There are four major classes of biological macromolecules: carbohydrates, lipids, nucleic acids, and proteins. Each has distinct structures and functions.

Carbohydrates

• Structure: Composed of carbon, hydrogen, and oxygen (typically in a 1:2:1 ratio). Monomers are monosaccharides (e.g., glucose); polymers include starch, glycogen, and cellulose.

• Function: Serve as energy sources (glucose), energy storage (starch in plants, glycogen in animals), and structural components (cellulose in plant cell walls).

• Structural Differences: The arrangement of monomers and type of glycosidic bonds result in different properties (e.g., digestibility of starch vs. cellulose).

Lipids

• Structure: Mostly hydrophobic molecules, including fats, phospholipids, and steroids. Fats are composed of glycerol and fatty acids.

• Saturated vs. Unsaturated Fatty Acids: Saturated fatty acids have no double bonds (solid at room temperature); unsaturated fatty acids have one or more double bonds (liquid at room temperature).

• Functions: Energy storage (fats), membrane structure (phospholipids), signaling (steroids), and insulation.

• Phospholipids: Major component of cell membranes, forming bilayers due to their amphipathic nature (hydrophilic head, hydrophobic tails).

Nucleic Acids

• Structure: Polymers of nucleotides, each consisting of a phosphate group, a five-carbon sugar (ribose or deoxyribose), and a nitrogenous base.

• Polymerization: Nucleotides are linked by phosphodiester bonds between the 3' hydroxyl and 5' phosphate groups, giving directionality (5' to 3').

• DNA vs. RNA: DNA contains deoxyribose and is double-stranded; RNA contains ribose and is usually single-stranded. DNA stores genetic information; RNA is involved in protein synthesis and regulation.

• Double Helix: DNA strands are held together by hydrogen bonds between complementary bases (A-T, G-C).

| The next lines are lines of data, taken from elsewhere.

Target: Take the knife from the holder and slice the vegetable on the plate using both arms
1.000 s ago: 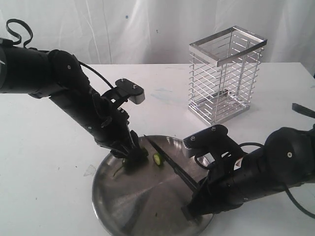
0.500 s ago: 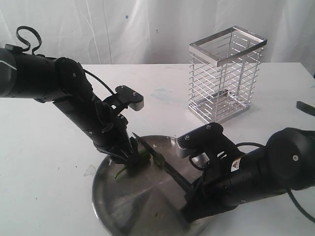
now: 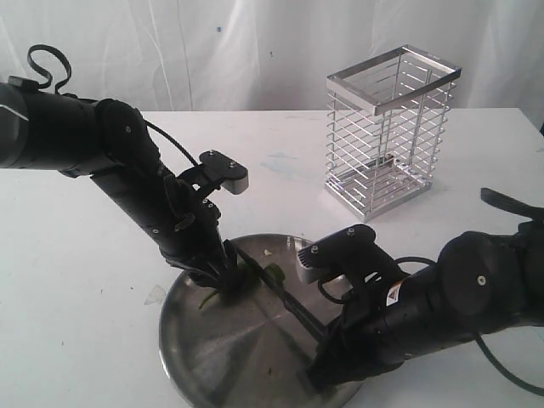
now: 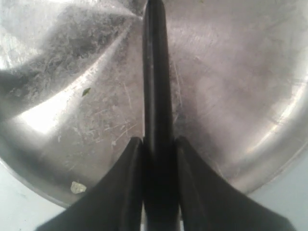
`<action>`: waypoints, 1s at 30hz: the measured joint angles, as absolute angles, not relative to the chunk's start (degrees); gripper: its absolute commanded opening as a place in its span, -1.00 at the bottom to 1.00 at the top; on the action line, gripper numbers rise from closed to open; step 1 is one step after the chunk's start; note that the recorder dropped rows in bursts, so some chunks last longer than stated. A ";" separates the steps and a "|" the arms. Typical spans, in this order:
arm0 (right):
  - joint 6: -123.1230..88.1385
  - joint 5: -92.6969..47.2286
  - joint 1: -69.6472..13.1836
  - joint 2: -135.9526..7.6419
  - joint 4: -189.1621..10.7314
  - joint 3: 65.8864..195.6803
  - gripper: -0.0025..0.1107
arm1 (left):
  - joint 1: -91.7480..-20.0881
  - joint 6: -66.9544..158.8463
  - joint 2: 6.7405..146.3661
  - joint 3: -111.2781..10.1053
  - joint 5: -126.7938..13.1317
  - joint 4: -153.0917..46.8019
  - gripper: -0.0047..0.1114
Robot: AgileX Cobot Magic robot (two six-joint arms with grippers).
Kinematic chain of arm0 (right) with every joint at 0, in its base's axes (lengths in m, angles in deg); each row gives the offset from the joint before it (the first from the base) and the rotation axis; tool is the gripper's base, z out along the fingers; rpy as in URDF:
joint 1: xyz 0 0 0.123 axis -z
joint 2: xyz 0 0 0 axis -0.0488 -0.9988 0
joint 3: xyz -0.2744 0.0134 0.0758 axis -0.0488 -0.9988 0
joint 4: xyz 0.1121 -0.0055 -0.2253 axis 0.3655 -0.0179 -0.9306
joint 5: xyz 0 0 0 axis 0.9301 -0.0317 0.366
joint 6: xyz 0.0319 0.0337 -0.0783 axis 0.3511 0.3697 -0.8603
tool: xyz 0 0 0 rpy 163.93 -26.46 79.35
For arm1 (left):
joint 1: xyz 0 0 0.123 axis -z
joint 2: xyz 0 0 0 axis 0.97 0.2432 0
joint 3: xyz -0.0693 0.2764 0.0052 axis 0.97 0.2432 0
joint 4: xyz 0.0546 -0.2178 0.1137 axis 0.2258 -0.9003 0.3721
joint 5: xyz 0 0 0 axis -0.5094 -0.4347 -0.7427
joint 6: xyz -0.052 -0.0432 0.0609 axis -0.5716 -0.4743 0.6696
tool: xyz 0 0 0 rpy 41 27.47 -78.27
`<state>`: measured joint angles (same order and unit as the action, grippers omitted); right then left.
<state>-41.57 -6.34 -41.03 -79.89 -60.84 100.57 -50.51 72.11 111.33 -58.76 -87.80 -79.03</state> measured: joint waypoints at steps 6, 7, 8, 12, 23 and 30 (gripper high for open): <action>-40.90 -6.79 -41.03 -79.89 -60.84 100.57 -0.96 | -50.51 72.11 111.33 -58.76 -87.80 -79.03 0.09; -40.90 -6.79 -41.03 -79.89 -60.84 100.57 -0.96 | -50.51 72.11 111.33 -58.76 -87.80 -79.03 0.09; -40.90 -6.79 -41.03 -79.89 -60.84 100.57 -0.96 | -50.51 72.11 111.33 -58.76 -87.80 -79.03 0.09; -40.85 -6.69 -41.03 -79.89 -60.84 100.57 -0.96 | -50.51 72.11 111.33 -58.76 -87.80 -79.03 0.09; -40.85 -6.69 -41.03 -79.89 -60.84 100.57 -0.96 | -50.51 71.54 111.33 -58.76 -87.80 -79.03 0.09; -40.31 -6.89 -41.03 -79.89 -60.74 100.57 -0.96 | -50.51 71.11 111.33 -58.76 -88.07 -79.03 0.09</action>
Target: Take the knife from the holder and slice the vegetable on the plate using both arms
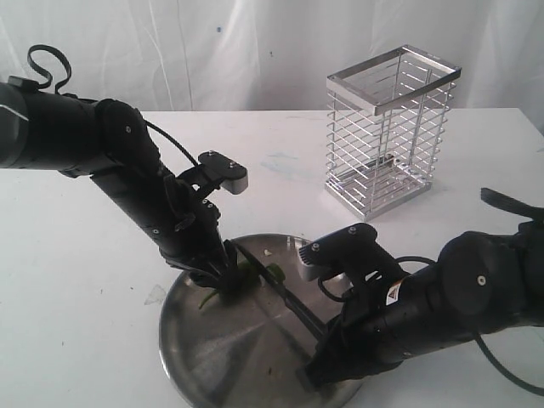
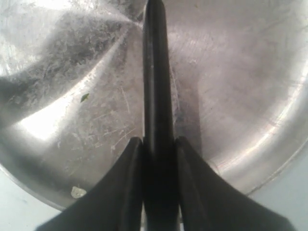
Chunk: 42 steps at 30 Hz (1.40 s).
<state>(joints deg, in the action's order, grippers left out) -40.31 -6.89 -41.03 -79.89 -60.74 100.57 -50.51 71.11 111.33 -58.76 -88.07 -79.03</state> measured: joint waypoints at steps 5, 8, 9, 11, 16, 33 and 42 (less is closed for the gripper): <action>-40.03 -6.89 -41.03 -81.31 -60.74 100.57 -0.96 | -50.51 70.99 111.33 -58.76 -88.24 -79.03 0.09; -40.03 -7.01 -41.03 -82.45 -60.74 100.57 -0.96 | -50.51 70.89 111.33 -58.76 -88.51 -79.03 0.09; -40.03 -7.13 -41.03 -82.58 -60.74 100.57 -0.96 | -50.51 70.89 111.33 -58.76 -88.65 -79.03 0.09; -40.03 -7.25 -41.03 -82.69 -60.74 100.57 -0.96 | -50.51 70.89 111.33 -58.76 -88.65 -79.03 0.09; -39.98 -7.25 -41.03 -82.69 -60.74 100.57 -0.96 | -50.51 70.62 111.33 -58.76 -88.12 -79.03 0.00; -39.89 -7.25 -41.03 -82.69 -60.74 100.57 -0.96 | -50.51 66.00 109.70 -58.76 -74.74 -84.01 -0.13; -39.89 -7.25 -41.03 -82.69 -60.74 100.57 -0.96 | -50.51 66.00 113.61 -58.76 -71.38 -88.46 -0.47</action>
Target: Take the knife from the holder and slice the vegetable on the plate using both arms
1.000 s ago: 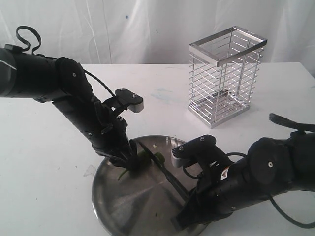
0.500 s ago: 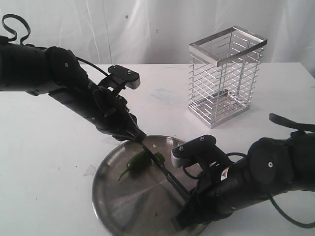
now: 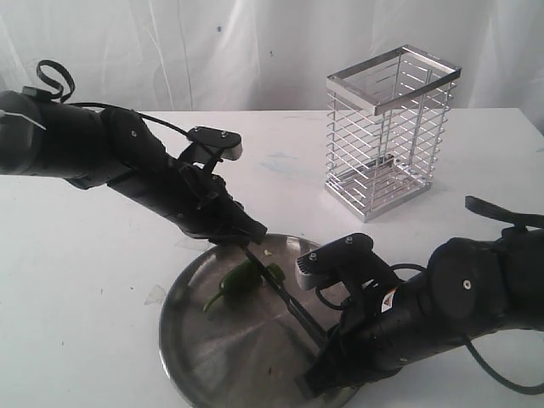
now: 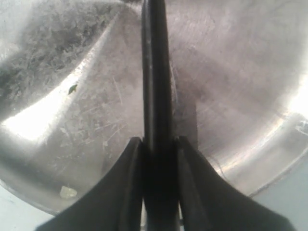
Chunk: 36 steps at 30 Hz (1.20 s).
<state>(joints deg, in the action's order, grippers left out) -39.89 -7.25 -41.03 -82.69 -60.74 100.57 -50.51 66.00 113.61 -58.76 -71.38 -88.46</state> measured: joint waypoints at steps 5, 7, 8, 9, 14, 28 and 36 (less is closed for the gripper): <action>-39.89 -7.25 -41.03 -82.69 -60.74 100.57 -0.96 | -50.51 66.00 114.21 -58.76 -70.70 -89.64 -0.47; -39.89 -7.25 -41.03 -82.69 -60.74 100.57 -0.96 | -50.51 66.00 114.21 -58.76 -70.20 -89.88 -0.47; -39.89 -7.25 -41.03 -82.69 -60.74 100.57 -0.96 | -50.51 66.00 114.21 -58.76 -70.09 -90.29 -0.47; -39.99 -7.25 -41.03 -82.69 -60.74 100.57 -0.96 | -50.51 66.21 114.21 -58.76 -69.82 -90.75 -0.47; -40.08 -7.25 -41.03 -82.69 -60.74 100.57 -0.96 | -50.51 71.75 114.32 -58.76 -69.02 -95.82 -0.47; -40.21 -6.10 -41.03 -82.69 -60.74 100.57 -0.96 | -50.61 77.45 121.93 -59.52 -66.80 -102.13 -0.47; -40.41 -5.71 -41.03 -82.69 -60.74 100.57 -0.96 | -50.61 78.16 113.37 -58.94 -66.02 -100.43 -0.47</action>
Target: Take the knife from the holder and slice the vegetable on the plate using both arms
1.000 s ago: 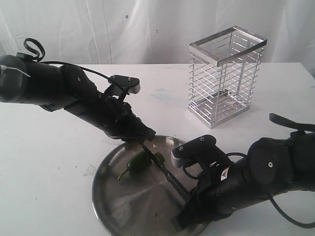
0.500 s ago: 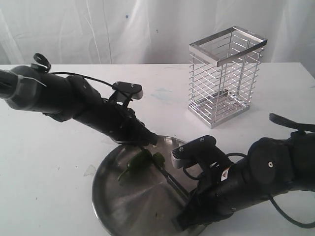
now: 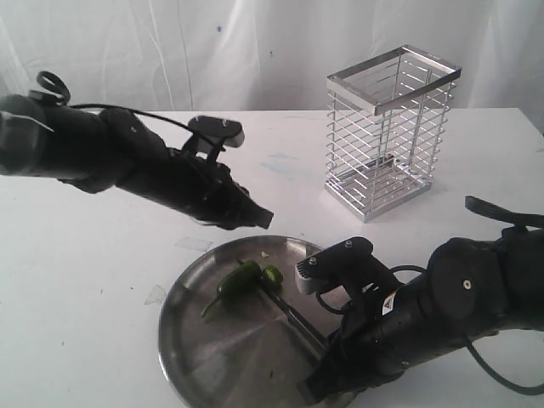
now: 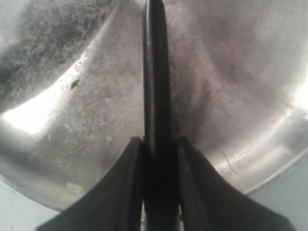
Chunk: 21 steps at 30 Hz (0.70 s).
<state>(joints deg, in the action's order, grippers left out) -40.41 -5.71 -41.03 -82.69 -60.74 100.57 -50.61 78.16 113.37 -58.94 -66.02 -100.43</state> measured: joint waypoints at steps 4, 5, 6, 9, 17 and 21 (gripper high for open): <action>-40.41 -5.71 -41.03 -82.69 -60.74 100.57 -0.96 | -50.61 78.29 110.55 -58.94 -66.82 -100.20 -0.47; -40.41 -5.71 -41.03 -82.69 -60.74 100.57 -0.96 | -50.61 78.29 110.55 -58.94 -67.31 -100.09 -0.47; -40.41 -5.71 -41.03 -82.69 -60.74 100.57 -0.96 | -50.61 78.29 110.66 -58.94 -67.77 -100.08 -0.47; -40.41 -5.59 -41.03 -82.69 -60.74 100.57 -0.96 | -50.61 78.29 111.39 -58.94 -69.52 -100.08 -0.47; -40.41 -4.24 -41.03 -82.69 -60.74 101.49 -0.96 | -50.61 78.91 115.25 -58.94 -76.12 -99.85 -0.47; -40.46 -3.43 -41.03 -82.77 -60.74 102.84 -0.96 | -50.61 79.20 115.56 -58.94 -78.34 -99.77 -0.47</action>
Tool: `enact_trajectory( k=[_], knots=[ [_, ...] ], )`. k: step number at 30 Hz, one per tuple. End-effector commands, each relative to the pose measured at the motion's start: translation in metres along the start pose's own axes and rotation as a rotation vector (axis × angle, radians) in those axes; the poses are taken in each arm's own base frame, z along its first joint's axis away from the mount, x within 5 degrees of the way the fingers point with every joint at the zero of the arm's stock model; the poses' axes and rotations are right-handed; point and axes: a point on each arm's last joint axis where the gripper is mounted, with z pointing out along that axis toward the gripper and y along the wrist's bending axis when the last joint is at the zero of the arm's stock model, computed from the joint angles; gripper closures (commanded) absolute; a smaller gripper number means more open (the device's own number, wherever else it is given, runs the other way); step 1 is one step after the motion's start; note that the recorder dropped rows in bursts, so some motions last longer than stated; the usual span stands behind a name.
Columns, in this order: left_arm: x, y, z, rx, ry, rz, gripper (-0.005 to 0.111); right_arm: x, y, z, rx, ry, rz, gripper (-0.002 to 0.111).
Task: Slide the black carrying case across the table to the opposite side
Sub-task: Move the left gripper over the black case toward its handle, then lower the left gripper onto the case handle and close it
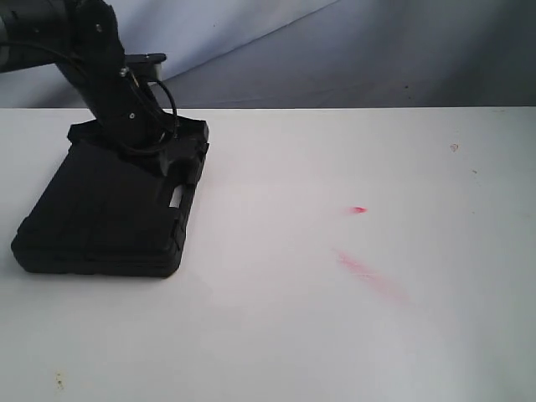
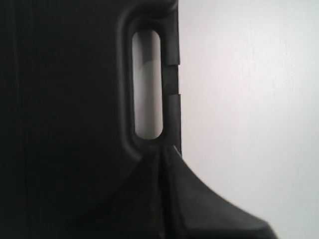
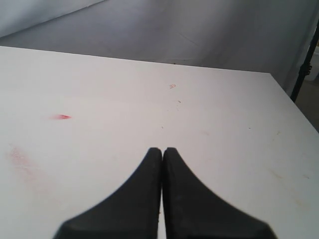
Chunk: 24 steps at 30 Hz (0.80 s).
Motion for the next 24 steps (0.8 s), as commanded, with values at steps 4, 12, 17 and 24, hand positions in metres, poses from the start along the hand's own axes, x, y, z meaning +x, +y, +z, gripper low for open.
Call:
enact_trajectory(
  k=[4,12,17,24],
  knots=[
    [-0.016,-0.018,0.019,0.025,-0.015,0.007,0.107,0.000,0.000,0.000,-0.003,-0.001,0.004,0.108],
    [-0.019,-0.018,0.039,0.020,-0.010,0.006,0.103,0.000,0.000,0.000,-0.003,-0.001,0.004,0.108],
    [-0.022,-0.018,0.047,0.018,-0.037,0.011,0.087,0.000,0.000,0.000,-0.003,-0.001,0.004,0.108],
    [-0.031,-0.020,0.054,0.015,-0.025,0.005,0.060,0.000,0.000,0.000,-0.003,-0.001,0.004,0.108]
  ],
)
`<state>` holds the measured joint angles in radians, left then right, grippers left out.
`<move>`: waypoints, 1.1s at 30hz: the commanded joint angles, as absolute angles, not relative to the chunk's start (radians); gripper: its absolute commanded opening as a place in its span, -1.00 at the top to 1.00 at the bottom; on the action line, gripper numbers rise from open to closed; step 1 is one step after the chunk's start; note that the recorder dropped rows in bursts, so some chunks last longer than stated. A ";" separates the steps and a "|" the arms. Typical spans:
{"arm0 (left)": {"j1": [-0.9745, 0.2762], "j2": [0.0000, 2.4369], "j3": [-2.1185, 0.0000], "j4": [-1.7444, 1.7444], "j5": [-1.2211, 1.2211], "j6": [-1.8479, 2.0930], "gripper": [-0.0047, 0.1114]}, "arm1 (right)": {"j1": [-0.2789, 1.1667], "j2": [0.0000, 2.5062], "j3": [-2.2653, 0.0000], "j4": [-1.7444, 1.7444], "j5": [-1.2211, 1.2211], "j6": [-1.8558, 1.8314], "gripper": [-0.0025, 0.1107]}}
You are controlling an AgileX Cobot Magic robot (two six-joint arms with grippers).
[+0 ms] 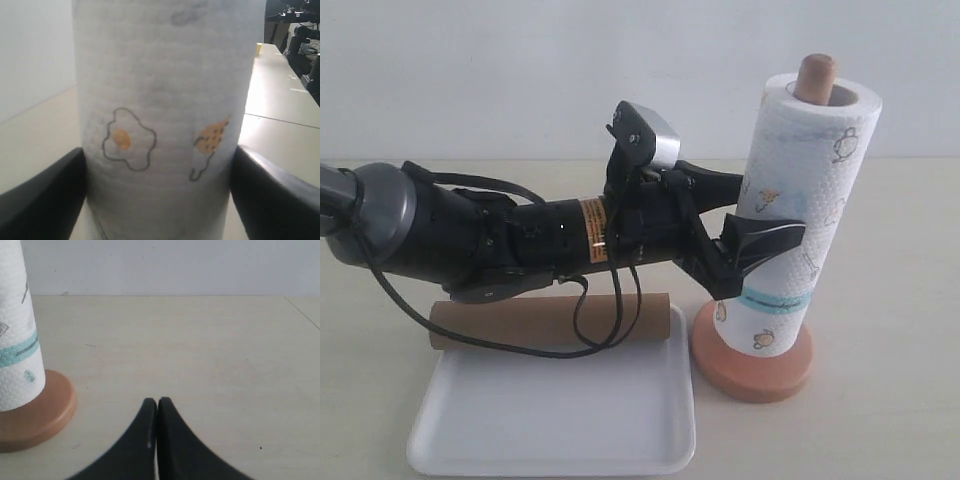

• Example: The image below shows the structure of a nucleotide, the monomer of nucleic acids.

Proteins

• Structure: Polymers of amino acids linked by peptide bonds. Each amino acid has an amino group, carboxyl group, hydrogen atom, and a variable R group.

• Directionality: Proteins have an N-terminus (amino end) and a C-terminus (carboxyl end).

• R Groups: Amino acids differ in their R groups, which can be nonpolar, polar, or charged, affecting protein structure and function.

• Levels of Structure:

  • Primary: Sequence of amino acids.

  • Secondary: Local folding (α-helices, β-sheets) stabilized by hydrogen bonds.

  • Tertiary: Overall 3D shape due to interactions among R groups.

  • Quaternary: Association of multiple polypeptide chains.

• Function: Enzymes, structural support, transport, signaling, immune response, and more.

Additional info: Protein function is highly dependent on its three-dimensional structure, which can be altered by changes in pH, temperature, or mutations.